--- START ---

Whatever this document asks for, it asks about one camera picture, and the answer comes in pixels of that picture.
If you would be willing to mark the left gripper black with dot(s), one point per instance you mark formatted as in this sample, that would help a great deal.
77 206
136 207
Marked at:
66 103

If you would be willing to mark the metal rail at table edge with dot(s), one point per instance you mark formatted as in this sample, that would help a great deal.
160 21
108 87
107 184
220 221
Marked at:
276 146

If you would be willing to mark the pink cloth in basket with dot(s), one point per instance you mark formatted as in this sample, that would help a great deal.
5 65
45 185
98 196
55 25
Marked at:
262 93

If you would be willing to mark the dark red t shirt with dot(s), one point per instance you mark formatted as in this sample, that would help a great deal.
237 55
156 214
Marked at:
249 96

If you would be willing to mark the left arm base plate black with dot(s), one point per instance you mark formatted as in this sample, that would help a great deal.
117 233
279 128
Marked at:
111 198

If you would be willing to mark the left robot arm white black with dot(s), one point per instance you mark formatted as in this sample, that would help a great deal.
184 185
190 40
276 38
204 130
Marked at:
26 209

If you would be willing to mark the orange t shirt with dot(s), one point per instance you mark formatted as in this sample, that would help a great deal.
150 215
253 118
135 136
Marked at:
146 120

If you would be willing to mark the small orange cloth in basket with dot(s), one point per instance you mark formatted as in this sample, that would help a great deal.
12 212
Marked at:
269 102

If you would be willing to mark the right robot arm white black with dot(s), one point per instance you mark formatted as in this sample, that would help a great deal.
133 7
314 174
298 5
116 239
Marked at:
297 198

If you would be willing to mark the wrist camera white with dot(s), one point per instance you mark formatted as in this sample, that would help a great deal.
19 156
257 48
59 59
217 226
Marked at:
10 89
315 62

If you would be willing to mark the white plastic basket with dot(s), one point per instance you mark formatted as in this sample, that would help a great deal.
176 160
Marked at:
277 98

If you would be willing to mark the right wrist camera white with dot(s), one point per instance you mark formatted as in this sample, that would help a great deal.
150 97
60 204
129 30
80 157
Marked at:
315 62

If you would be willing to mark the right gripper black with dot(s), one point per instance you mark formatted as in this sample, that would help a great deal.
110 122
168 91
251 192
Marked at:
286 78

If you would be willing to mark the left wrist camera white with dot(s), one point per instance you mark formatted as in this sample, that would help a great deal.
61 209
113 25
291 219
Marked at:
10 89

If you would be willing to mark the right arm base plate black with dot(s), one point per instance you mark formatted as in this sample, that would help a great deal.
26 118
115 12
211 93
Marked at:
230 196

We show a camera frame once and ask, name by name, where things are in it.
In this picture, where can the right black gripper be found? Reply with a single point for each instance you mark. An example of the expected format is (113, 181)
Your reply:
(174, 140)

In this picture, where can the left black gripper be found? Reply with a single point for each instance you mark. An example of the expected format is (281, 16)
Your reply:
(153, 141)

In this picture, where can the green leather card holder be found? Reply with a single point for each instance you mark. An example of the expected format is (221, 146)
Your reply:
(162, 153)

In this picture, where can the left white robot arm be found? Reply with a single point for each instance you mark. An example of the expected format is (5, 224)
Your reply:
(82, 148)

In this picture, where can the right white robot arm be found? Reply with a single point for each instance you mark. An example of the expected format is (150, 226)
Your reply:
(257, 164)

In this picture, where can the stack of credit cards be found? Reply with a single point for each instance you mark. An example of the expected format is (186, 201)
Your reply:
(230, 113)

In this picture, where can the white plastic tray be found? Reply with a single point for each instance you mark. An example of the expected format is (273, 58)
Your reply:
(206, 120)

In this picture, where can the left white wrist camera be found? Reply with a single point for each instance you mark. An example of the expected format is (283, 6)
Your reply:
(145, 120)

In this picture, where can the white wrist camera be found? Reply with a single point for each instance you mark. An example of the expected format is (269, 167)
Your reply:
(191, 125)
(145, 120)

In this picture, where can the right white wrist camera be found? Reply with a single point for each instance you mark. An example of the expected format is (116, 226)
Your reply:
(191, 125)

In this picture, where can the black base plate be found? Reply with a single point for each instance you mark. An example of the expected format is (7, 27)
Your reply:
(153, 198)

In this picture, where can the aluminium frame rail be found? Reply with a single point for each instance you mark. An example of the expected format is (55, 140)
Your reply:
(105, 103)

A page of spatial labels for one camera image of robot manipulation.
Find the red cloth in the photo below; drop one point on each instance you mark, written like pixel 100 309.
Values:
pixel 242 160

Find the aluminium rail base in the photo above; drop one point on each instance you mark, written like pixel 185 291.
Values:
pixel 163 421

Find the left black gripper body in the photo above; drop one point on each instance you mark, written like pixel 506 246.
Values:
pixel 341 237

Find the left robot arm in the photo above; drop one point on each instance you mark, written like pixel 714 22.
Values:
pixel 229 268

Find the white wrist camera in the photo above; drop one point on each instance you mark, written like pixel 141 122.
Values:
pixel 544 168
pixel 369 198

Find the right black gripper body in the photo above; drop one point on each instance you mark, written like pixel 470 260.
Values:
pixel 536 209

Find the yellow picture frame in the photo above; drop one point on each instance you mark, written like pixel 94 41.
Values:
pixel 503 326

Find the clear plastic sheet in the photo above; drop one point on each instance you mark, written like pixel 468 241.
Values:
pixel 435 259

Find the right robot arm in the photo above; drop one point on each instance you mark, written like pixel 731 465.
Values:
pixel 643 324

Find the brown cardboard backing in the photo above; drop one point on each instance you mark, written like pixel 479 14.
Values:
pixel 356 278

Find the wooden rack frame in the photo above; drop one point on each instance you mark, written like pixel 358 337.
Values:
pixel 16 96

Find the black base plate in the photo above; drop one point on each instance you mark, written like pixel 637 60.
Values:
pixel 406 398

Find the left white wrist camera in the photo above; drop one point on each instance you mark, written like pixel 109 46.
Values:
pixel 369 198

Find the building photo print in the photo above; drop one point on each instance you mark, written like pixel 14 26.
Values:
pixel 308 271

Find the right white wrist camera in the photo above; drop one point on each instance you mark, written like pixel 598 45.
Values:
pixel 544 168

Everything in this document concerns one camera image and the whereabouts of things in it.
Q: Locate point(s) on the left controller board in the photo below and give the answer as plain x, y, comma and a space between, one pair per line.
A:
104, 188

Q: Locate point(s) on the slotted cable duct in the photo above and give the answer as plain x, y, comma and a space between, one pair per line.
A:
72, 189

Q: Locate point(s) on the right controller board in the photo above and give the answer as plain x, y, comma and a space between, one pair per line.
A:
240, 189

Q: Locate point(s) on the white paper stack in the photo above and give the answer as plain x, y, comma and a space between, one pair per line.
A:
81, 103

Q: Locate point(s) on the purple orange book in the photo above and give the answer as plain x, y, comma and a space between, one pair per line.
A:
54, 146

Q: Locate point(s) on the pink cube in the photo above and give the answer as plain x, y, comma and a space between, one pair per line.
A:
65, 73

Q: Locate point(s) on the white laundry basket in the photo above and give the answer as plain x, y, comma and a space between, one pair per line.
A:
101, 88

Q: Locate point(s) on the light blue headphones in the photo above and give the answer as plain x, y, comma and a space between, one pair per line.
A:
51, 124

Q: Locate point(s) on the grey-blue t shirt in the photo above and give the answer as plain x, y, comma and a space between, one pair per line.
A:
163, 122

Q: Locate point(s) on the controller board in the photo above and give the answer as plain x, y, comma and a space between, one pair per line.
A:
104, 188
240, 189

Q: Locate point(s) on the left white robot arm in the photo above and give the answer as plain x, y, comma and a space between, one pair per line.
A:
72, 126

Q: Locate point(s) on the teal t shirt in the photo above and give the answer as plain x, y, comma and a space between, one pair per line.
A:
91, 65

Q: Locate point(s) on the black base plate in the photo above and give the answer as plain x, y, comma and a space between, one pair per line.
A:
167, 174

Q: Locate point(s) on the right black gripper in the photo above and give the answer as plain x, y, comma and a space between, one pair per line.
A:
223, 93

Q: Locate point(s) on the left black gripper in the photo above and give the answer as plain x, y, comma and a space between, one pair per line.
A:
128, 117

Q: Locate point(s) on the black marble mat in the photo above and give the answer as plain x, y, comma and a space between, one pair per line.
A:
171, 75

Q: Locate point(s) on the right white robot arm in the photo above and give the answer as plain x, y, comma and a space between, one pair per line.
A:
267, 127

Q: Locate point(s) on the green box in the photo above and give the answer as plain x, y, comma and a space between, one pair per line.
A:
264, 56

--- END ---

_TASK STATEMENT_
Check each line of the listing above. Copy the ones with the word "body".

_ANSWER BOX_
Find the left black gripper body in the photo above; drop one point on each instance you mark, written like pixel 506 246.
Find the right black gripper body in the photo above; drop one point on each instance you mark, written like pixel 470 260.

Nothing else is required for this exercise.